To further characterize the ultrastructural effects of SG and DSG on MDA-MB-231 cells, TEM analysis was performed. As presented in Fig. 4, distinct ultrastructural differences were observed among the NC, DOXO-, SG- and DSG-treated groups. Cells in the NC group exhibited well-preserved cellular architecture, including intact nuclear membranes, prominent nucleoli, evenly distributed chromatin and a uniform, electron-lucent cytoplasm (Fig. 4A). By contrast, DOXO-treated cells revealed marked ultrastructural damage, characterized by cytoplasmic condensation, extensive vacuolization and accumulation of electron-dense bodies, consistent with severe cellular stress and cytotoxicity (Fig. 4B). SG-treated cells largely maintained ultrastructural features similar to those of the NC group, indicating minimal cytotoxic effects (Fig. 4C). By contrast, DSG-treated cells retained nuclear integrity but exhibited notable cytoplasmic alterations, including extensive vacuolization, electron-dense inclusions and organelle disorganization (Fig. 4D). These findings indicated that DSG induces notable ultrastructural damage in MDA-MB-231 cells, with cytotoxic effects similar to those observed with DOXO.

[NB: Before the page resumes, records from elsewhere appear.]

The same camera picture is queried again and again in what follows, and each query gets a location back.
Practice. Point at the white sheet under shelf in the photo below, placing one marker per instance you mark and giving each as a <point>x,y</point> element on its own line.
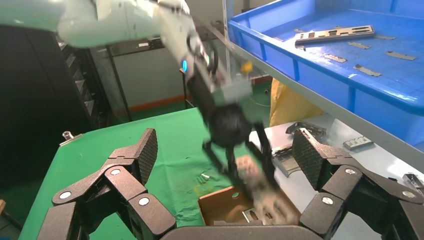
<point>364,159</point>

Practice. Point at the bent gray metal bracket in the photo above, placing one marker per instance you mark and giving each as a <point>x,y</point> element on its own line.
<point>304,127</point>

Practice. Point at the yellow woven bag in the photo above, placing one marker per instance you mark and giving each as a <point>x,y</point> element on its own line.
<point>288,106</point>

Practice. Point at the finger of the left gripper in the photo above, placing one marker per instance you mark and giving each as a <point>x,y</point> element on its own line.
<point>215,157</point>
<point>266,155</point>

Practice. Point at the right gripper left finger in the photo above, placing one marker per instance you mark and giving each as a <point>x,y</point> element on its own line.
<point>145,152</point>

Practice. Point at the green table cloth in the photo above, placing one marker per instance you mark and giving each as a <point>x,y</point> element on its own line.
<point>179,139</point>

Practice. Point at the black metal frame table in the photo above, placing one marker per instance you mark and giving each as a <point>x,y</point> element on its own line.
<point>132,48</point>

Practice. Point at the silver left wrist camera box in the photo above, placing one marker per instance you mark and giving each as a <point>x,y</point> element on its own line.
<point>232,91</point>

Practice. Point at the large silver bulldog clip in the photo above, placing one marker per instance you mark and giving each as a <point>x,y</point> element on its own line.
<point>71,138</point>

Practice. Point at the gray tape strip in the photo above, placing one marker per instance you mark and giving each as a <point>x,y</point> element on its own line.
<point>359,45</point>
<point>298,30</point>
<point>367,70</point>
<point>335,58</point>
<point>384,37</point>
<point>400,55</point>

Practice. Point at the brown cardboard box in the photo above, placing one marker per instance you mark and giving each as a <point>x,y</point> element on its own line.
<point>218,205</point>

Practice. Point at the blue plastic tray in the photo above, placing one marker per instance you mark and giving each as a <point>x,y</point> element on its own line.
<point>381,86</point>

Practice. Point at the silver connector strip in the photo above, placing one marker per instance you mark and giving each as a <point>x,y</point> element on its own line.
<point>413,180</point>

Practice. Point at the silver metal IO shield plate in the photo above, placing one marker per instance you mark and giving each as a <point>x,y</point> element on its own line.
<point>265,198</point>
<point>245,215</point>
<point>331,38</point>

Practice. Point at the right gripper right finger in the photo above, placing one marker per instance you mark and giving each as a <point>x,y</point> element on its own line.
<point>308,155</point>

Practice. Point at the flat stamped gray metal plate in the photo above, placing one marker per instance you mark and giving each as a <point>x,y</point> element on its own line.
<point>285,160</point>

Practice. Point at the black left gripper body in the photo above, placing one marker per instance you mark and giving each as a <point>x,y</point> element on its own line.
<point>230,126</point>

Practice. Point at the black equipment rack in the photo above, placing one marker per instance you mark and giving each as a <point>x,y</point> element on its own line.
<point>33,99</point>

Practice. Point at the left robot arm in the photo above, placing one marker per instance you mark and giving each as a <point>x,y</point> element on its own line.
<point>99,20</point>

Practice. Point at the tiny metal scrap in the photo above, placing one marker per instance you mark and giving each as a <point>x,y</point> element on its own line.
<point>205,177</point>

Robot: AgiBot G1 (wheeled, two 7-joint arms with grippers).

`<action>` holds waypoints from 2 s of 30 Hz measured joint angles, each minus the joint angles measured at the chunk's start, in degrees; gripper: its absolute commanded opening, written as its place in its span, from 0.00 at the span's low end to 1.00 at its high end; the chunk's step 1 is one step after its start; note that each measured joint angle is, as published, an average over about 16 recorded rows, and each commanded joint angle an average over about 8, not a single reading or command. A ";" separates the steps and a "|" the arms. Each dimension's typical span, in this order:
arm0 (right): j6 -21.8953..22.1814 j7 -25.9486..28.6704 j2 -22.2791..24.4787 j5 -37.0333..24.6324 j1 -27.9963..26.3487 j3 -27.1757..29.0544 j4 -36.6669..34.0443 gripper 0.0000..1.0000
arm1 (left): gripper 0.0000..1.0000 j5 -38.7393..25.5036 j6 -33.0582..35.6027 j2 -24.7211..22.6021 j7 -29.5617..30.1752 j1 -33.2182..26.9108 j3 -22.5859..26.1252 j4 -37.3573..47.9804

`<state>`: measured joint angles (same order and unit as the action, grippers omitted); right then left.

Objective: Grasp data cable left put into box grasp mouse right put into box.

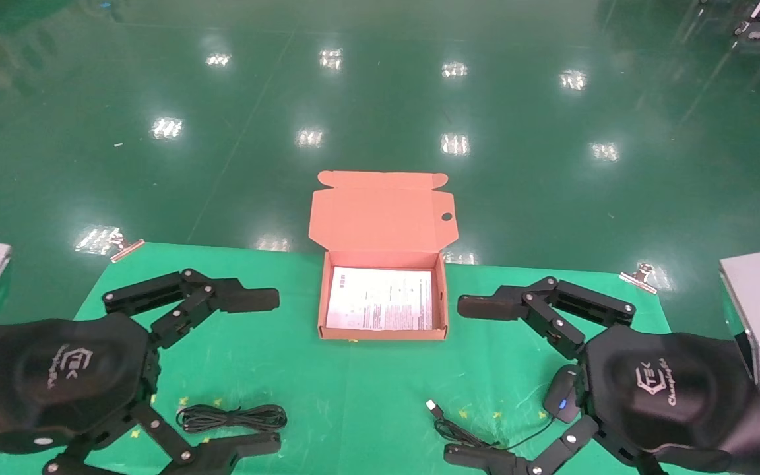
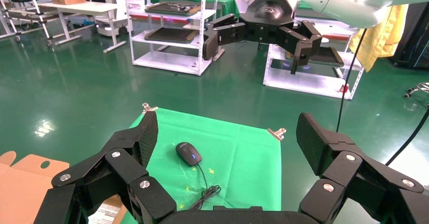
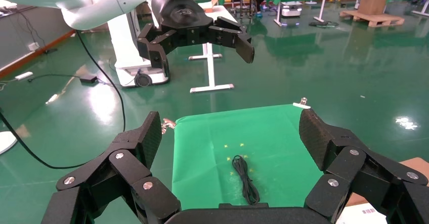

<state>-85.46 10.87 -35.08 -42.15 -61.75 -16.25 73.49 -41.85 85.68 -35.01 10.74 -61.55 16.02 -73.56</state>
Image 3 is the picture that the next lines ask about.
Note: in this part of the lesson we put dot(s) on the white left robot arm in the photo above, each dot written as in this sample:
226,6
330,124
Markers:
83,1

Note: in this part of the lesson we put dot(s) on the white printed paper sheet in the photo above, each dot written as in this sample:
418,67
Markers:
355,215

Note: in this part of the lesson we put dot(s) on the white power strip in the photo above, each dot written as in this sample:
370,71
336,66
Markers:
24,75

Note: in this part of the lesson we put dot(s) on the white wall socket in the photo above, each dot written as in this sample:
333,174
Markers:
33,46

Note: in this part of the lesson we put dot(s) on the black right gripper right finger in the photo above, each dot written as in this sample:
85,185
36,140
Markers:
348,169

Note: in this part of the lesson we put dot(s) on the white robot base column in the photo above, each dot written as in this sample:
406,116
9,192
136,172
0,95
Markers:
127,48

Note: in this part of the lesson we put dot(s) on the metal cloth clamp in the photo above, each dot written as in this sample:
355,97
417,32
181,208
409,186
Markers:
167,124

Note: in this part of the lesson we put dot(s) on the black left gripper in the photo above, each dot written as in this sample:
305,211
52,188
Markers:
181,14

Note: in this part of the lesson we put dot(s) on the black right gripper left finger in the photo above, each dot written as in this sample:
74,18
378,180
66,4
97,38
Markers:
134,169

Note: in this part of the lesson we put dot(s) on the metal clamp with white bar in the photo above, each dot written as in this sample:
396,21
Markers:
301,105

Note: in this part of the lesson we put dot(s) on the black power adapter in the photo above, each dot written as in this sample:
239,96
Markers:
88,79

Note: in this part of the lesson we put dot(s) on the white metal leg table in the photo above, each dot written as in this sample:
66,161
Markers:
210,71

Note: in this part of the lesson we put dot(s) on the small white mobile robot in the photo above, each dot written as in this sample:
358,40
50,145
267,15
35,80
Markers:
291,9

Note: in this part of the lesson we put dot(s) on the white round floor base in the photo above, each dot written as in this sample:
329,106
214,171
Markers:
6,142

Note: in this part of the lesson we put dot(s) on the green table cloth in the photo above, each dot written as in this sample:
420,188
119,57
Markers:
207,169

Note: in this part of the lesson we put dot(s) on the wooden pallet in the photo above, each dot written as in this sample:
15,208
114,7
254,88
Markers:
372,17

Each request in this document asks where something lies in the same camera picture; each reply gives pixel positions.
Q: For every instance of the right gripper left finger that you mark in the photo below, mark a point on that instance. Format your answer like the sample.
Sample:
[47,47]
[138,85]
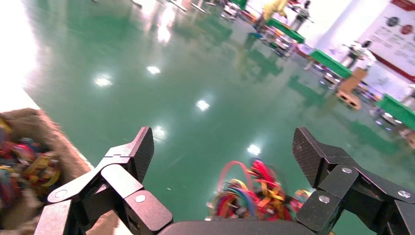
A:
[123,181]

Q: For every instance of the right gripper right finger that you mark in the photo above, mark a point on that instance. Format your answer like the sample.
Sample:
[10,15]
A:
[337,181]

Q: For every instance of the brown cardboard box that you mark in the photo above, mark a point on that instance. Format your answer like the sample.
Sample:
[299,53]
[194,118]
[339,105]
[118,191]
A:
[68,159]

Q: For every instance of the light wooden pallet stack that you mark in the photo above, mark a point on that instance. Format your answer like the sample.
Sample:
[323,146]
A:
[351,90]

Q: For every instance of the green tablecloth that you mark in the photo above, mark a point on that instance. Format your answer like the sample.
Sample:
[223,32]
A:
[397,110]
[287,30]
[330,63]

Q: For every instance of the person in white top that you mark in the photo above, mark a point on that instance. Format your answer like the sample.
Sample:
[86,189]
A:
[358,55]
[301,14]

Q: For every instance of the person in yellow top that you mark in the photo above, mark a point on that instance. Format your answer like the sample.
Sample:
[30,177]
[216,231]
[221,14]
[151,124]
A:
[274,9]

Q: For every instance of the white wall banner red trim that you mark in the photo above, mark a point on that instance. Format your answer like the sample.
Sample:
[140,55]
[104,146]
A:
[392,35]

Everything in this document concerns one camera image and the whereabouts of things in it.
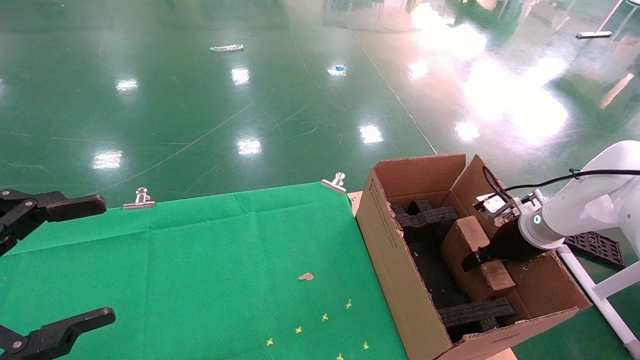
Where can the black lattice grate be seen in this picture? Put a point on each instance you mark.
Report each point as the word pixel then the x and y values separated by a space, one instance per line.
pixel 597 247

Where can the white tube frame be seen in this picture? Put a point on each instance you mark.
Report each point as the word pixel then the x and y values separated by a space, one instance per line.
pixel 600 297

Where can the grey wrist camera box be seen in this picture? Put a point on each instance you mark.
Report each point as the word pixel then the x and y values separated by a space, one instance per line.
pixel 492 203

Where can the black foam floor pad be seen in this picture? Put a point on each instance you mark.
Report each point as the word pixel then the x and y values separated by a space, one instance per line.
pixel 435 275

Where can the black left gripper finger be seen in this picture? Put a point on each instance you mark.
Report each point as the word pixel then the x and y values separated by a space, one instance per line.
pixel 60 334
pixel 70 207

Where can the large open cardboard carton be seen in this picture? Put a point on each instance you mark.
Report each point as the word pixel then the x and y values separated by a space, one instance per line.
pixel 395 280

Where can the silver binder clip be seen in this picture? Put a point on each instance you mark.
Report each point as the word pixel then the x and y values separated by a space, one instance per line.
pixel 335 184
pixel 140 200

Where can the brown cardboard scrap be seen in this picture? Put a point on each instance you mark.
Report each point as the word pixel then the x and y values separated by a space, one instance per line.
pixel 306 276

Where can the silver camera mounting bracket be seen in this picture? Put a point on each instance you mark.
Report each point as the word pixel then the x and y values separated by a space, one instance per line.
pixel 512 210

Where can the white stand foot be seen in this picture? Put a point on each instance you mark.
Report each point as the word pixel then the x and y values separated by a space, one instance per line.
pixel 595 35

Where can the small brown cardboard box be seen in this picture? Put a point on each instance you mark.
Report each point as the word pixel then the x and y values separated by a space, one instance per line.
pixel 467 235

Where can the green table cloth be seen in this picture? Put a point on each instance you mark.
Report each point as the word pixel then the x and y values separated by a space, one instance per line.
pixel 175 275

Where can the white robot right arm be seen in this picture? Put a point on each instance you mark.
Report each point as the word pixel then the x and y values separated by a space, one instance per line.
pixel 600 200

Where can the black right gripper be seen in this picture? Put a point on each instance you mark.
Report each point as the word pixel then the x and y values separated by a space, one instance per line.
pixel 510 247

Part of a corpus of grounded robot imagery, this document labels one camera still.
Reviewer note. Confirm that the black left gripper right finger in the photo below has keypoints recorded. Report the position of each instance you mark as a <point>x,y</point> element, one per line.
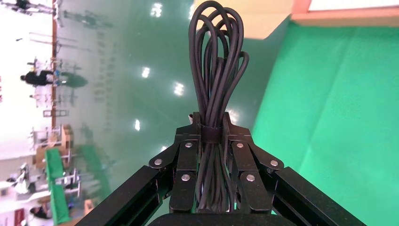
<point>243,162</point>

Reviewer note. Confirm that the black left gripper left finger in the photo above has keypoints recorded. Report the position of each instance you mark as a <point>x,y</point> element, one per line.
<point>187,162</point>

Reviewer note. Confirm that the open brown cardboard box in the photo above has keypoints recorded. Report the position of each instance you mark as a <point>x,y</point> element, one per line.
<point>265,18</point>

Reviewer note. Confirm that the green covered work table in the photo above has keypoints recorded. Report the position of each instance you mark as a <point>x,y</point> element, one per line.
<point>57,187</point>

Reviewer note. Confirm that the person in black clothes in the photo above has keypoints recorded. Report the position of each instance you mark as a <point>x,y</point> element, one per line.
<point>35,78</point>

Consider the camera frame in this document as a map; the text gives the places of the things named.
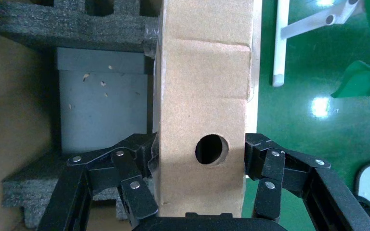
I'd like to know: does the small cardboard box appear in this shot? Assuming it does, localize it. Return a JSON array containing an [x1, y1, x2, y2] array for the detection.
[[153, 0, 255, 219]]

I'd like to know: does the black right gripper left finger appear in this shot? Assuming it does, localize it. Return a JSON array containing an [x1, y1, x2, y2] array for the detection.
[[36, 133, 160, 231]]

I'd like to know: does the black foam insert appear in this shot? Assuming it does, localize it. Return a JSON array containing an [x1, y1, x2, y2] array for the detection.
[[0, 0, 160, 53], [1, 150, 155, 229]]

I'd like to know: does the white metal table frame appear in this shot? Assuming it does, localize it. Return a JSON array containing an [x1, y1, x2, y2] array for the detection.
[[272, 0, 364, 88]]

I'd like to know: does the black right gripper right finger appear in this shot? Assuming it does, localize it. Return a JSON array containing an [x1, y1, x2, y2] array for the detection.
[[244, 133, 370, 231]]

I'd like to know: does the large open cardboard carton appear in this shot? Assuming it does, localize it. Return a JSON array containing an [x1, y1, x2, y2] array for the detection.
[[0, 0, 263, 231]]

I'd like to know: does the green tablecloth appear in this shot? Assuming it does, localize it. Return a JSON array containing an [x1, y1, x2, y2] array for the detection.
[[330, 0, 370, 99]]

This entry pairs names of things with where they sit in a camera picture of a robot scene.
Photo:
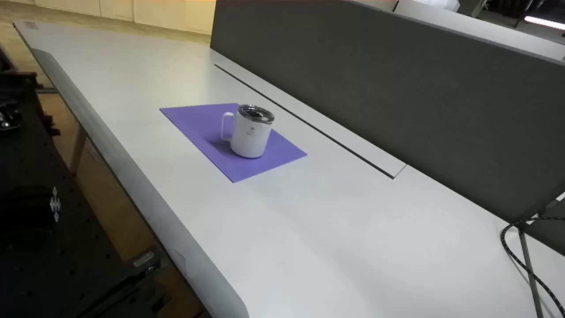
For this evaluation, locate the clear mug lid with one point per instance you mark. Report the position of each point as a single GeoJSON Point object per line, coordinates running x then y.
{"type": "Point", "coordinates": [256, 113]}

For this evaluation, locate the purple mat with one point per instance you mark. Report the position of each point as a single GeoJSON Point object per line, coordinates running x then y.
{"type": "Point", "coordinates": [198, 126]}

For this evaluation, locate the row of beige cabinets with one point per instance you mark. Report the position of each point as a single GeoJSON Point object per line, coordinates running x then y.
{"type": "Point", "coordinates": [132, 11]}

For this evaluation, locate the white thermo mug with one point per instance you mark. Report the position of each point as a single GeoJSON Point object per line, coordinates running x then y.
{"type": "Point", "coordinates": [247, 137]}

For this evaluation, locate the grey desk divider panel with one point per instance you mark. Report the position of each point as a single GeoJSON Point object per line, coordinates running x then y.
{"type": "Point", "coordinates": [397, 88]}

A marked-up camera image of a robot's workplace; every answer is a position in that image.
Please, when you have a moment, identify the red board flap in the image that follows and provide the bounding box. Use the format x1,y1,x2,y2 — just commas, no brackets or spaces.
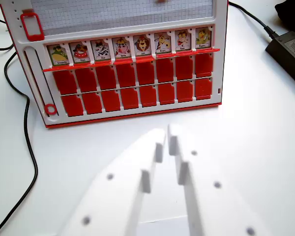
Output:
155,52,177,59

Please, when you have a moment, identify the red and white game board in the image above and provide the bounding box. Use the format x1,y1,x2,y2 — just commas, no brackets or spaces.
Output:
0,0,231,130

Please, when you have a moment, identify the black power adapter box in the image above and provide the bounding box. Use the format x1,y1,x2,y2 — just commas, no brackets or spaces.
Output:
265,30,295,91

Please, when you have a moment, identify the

ICD is a regulated form of cell death that stimulates tumor-specific immunity through the release of DAMPs from dying cancer cells, thereby activating immune responses within the tumor microenvironment. ICD can be induced by several conventional therapies, including chemotherapy, targeted therapy, radiotherapy and photodynamic therapy (15). Therefore, the present study examined the effects of DSG on ICD-related marker expression and the underlying mechanisms in MDA-MB-231 cells. DSG treatment increased the expression levels of CRT and Fas-R, as presented in Figs. 5 and 6. Western blotting analysis demonstrated that DSG significantly upregulated CRT and Fas-R expression levels at 12 and 24 h, whereas expression level of MHC class I did not differ compared with that in control cells (Fig. 5). The DSG-induced increases in CRT and Fas-R expression levels were similar to those observed in DOXO-treated cells, a known ICD inducer (26). Specifically, CRT expression increased to 1.46±0.41-fold at 6 h, 1.39±0.24-fold at 12 h and 2.09±0.26-fold at 24 h following DSG treatment compared with the control. Fas-R expression increased to 1.38±0.09-fold at 12 h and 2.14±0.74-fold at 24 h following DSG treatment.

Furthermore, confocal immunofluorescence staining was performed to confirm the expression levels and subcellular localization of CRT, Fas-R and MHC class I in MDA-MB-231 cells. Immunoreactivity of CRT and Fas-R was markedly increased in cells treated with DOXO and DSG compared with control cells, with both proteins predominantly localized at the cell surface membrane. By contrast, no significant differences in MHC class I immunoreactivity were observed among the experimental groups (Fig. 6). Quantitative analysis of FITC fluorescence intensity further revealed that DSG significantly increased CRT and Fas-R expression compared with the control (Fig. 6D), supporting the ICD-inducing activity of DSG in MDA-MB-231 cells.

Furthermore, the expression levels of key mRNAs involved in ICD-inducing mechanisms in MDA-MB-231 cells, including those associated with ER stress (15), was evaluated after DSG treatment using RT-qPCR. Compared with the control group, DSG-treated cells exhibited significant upregulation of ER stress- and ICD-related genes, including PERK, IRE1, ATF6, ATF4, eIF2α, CRT and Fas-R, consistent with the effects observed in DOXO-treated cells. By contrast, MHC class I mRNA expression remained unchanged following DSG treatment (Fig. 7). Collectively, these results indicated that DSG is associated with activation ER stress-related ICD signaling pathways at the transcriptional level, supporting its ICD-inducing potential in MDA-MB-231 breast cancer cells.